Pendant qu'il faisait ainsi les honneurs de son hospitalité, la femme qui avait déjà parlé jeta son paquet à terre, et s'assit, dans une pose nonchalante, sur un tabouret, croisant ses coudes sur ses genoux, et lançant aux deux autres comme un défi hardi.
«Eh bien! quoi? Qu'y a-t-il donc? Qu'est-ce qu'il y a, mistress Dilber? dit-elle. Chacun a bien le droit de songer à soi, je pense. Est-ce qu'il a fait autre chose toute sa vie, lui?
— C'est vrai, par ma foi! fit la blanchisseuse. Personne plus que lui.
— Eh bien! alors, vous n'avez pas besoin de rester là à vous écarquiller les yeux comme si vous aviez peur, bonne femme: les loups ne se mangent pas, je suppose.
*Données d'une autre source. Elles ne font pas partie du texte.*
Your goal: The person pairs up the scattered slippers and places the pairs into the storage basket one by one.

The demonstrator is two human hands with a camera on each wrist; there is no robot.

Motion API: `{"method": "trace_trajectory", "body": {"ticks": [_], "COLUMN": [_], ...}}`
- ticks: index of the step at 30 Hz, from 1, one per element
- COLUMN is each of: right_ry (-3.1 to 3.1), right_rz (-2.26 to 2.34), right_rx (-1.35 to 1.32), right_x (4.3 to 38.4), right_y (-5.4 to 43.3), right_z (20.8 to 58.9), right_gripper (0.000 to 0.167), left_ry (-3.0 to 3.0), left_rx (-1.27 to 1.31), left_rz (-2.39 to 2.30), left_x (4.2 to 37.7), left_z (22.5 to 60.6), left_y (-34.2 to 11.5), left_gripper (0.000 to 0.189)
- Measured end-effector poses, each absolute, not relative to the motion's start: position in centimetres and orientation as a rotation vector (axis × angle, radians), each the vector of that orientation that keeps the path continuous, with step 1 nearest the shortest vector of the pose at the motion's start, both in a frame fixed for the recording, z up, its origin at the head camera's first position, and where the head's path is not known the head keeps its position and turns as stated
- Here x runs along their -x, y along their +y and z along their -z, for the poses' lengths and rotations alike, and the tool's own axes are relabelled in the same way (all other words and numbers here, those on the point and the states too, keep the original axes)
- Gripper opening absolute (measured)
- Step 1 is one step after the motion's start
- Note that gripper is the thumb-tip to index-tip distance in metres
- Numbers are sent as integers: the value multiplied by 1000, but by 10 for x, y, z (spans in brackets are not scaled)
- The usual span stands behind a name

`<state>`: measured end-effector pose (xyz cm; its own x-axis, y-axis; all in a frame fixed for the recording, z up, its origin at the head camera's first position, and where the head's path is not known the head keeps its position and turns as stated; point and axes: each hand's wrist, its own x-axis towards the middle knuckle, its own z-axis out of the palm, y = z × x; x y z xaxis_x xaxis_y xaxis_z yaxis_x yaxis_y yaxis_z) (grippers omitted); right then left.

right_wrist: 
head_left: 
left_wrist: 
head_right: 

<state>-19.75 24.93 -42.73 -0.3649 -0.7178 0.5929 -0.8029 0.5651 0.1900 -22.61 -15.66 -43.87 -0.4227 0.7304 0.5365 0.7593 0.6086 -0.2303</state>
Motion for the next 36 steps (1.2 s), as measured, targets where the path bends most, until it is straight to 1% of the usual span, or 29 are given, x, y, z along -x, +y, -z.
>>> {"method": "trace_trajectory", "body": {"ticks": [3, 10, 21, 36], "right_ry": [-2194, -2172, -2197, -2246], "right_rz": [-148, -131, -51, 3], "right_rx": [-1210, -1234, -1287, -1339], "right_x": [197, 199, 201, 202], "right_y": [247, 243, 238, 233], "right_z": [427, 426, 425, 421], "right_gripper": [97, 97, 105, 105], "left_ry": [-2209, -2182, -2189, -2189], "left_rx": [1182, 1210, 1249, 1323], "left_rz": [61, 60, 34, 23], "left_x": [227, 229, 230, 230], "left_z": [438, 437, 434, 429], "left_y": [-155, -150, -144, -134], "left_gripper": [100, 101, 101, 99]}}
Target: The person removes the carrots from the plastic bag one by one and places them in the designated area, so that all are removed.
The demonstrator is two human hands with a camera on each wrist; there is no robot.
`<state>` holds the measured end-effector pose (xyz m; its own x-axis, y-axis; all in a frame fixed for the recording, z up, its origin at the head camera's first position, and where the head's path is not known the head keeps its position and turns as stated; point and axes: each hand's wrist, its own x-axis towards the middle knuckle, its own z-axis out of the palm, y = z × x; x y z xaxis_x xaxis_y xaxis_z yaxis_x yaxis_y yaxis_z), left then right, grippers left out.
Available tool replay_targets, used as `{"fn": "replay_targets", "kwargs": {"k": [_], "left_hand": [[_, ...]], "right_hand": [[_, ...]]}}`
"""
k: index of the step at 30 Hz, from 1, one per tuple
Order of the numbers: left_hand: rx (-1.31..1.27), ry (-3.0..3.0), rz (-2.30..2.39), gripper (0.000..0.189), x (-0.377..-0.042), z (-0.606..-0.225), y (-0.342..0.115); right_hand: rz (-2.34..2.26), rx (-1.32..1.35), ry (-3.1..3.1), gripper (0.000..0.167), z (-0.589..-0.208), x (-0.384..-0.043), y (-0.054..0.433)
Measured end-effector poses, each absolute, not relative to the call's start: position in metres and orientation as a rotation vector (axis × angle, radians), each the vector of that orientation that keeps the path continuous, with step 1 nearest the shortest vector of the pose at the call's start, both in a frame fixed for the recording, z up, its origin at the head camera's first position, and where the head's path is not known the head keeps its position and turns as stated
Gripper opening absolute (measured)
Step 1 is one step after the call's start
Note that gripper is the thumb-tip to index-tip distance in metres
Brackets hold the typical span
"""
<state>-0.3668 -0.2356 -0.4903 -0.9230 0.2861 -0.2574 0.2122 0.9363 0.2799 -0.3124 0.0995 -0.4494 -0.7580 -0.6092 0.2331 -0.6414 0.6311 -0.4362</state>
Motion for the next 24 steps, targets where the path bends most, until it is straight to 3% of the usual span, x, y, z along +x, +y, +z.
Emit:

— Bien sûr! dirent en même temps mistress Dilber et le croque- mort. Nous l'espérons bien.
— En ce cas, s'écria la femme, tout est pour le mieux. Il n'y a pas besoin de chercher midi à quatorze heures. Et d'ailleurs, voyez le grand mal. À qui est-ce qu'on fait tort avec ces bagatelles? Ce n'est pas au mort, je suppose?
— Ma foi, non, dit mistress Dilber en riant.
— S'il voulait les conserver après sa mort, le vieux grigou, poursuivit la femme, pourquoi n'a-t-il pas fait comme tout le monde? Il n'avait qu'à prendre une garde pour le veiller quand la mort est venue le frapper, au lieu de rester là à rendre le dernier soupir dans son coin, tout seul comme un chien.
— C'est bien la pure vérité, dit Mme Dilber. Il n'a que ce qu'il mérite.